ART. I.1. The Life of Michel Angelo Buonarroti, with Translations of many of his Poems and Letters. Also Memoirs of Savonarola, Raphael, and Vittoria Colonna. By JOHN S. HARFORD. In 2 vols. London. 1857.

2. Life of Michel Angelo. By R. DUPPA. Bohn's Illustrated Library.

3. Rime e Prose di MICHELAGNOLO BUONARROTI, Pittore, Scul tore, Architetto, e Poeta Fiorentino. Milan. 1821.

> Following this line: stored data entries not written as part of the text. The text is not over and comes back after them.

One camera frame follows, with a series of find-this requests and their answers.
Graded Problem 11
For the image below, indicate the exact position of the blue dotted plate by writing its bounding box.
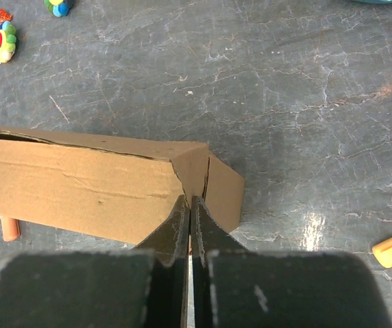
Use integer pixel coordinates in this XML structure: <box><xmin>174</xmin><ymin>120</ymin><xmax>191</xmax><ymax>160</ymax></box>
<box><xmin>353</xmin><ymin>0</ymin><xmax>392</xmax><ymax>5</ymax></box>

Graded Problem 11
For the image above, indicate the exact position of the yellow flower keychain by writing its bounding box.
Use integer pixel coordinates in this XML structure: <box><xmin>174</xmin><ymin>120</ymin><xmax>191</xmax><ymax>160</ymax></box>
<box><xmin>0</xmin><ymin>20</ymin><xmax>17</xmax><ymax>65</ymax></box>

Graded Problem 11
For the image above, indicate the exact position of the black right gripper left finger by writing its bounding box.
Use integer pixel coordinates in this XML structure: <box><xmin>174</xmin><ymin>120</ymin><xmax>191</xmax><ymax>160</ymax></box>
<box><xmin>0</xmin><ymin>196</ymin><xmax>190</xmax><ymax>327</ymax></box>

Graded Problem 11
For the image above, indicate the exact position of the orange highlighter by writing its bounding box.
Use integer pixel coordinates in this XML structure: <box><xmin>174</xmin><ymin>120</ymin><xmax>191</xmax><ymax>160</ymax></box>
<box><xmin>1</xmin><ymin>217</ymin><xmax>20</xmax><ymax>242</ymax></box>

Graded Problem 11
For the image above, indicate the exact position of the brown cardboard box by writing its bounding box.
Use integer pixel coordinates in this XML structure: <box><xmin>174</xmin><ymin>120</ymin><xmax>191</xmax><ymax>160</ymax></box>
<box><xmin>0</xmin><ymin>126</ymin><xmax>244</xmax><ymax>244</ymax></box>

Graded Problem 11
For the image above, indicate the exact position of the rainbow flower plush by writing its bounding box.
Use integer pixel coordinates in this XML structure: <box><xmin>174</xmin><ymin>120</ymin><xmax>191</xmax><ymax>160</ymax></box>
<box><xmin>44</xmin><ymin>0</ymin><xmax>74</xmax><ymax>18</ymax></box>

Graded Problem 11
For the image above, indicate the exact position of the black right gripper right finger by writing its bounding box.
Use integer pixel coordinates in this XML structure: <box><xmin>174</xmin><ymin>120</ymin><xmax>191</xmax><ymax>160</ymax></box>
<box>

THE fame of Michel Angelo towers above that of all modern rivals as loftily as Mont Blanc, with its crown of eternal snow, overlooks the hills that encircle it and the plains that lie at its feet. So mighty is his intellectual power, so severe and majestic is his moral grandeur, so intense is the pure light which surrounds him, that we shrink with awe from the attempt to analyze his nature or measure his stature. But as the lofty mountain reveals its whole wealth and beauty only to him who climbs its side or mines its depths, so is the character of a true hero the more impressive, the more closely it is studied. We shall therefore accept the opportunity which a new biography offers, to pay our tribute of reverence to a soul so great and so rich that the oft-repeated theme can never be exhausted.

Notwithstanding the almost divine honor which was paid to Michel Angelo by his contemporaries, and which succeeding generations have fully sanctioned, his character is too often misunderstood, and his works are misjudged. No adequate - NO. 184.

VOL. LXXXIX.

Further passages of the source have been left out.